Freedom of Information Regulations, introduced in November 2016, have now been revoked and updated by 2017 Regulations to remove a 'double requirement' for those who can make FOI applications on behalf of deceased persons. We take a look at the scope of the 2017 Regulations.
In November 2016, new Freedom of Information Regulations (the “2016 Regulations”) were introduced, providing for those who could make particular Freedom of Information applications on behalf of minors, incapacitated persons and deceased persons, and in what circumstances.
In a previous article published by our Public & Administrative Law team, we noted that the 2016 Regulations contained a surprising, and perhaps unintended, departure from the pre-existing regime concerning applications in relation to, or on behalf of, deceased individuals under section 10 of the Freedom of Information Act 2014 (“FOI Act”).
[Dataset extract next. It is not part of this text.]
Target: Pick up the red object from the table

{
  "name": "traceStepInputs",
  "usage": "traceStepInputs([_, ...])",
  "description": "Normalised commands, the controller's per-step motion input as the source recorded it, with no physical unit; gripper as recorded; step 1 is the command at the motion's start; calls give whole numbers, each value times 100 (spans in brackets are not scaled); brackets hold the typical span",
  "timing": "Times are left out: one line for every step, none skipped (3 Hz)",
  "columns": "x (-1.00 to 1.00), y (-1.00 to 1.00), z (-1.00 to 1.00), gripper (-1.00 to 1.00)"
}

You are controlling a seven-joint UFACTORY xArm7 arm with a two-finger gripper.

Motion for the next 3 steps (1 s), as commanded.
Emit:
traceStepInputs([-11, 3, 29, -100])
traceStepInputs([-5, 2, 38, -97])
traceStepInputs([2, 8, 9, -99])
The 2016 Regulations introduced a ‘double-requirement’ for these applications. This meant that, in addition to being a personal representative or performing a statutory function in relation to the deceased’s estate, or being the spouse or next-of-kin, applicants were required to also be a parent or guardian of the deceased individual concerned.
On 17 February 2017, the 2016 Regulations were revoked and replaced by the Freedom of Information Act 2014 (Sections 9(6)), 10(6) and 37(8)) Regulations 2017 (the “2017 Regulations”). The 2017 Regulations remove this ‘double-requirement’. This means that, as was the case under the pre-existing regime, section 10 applications can now be made in relation to, or on behalf of, deceased individuals by a personal representative or a person performing a statutory function in relation to the deceased’s estate, or the spouse or next-of-kin of the deceased individuals concerned.
This is a welcome correction from the Minister of Public Expenditure and Reform. The 2017 Regulations make no other changes to the 2016 Regulations.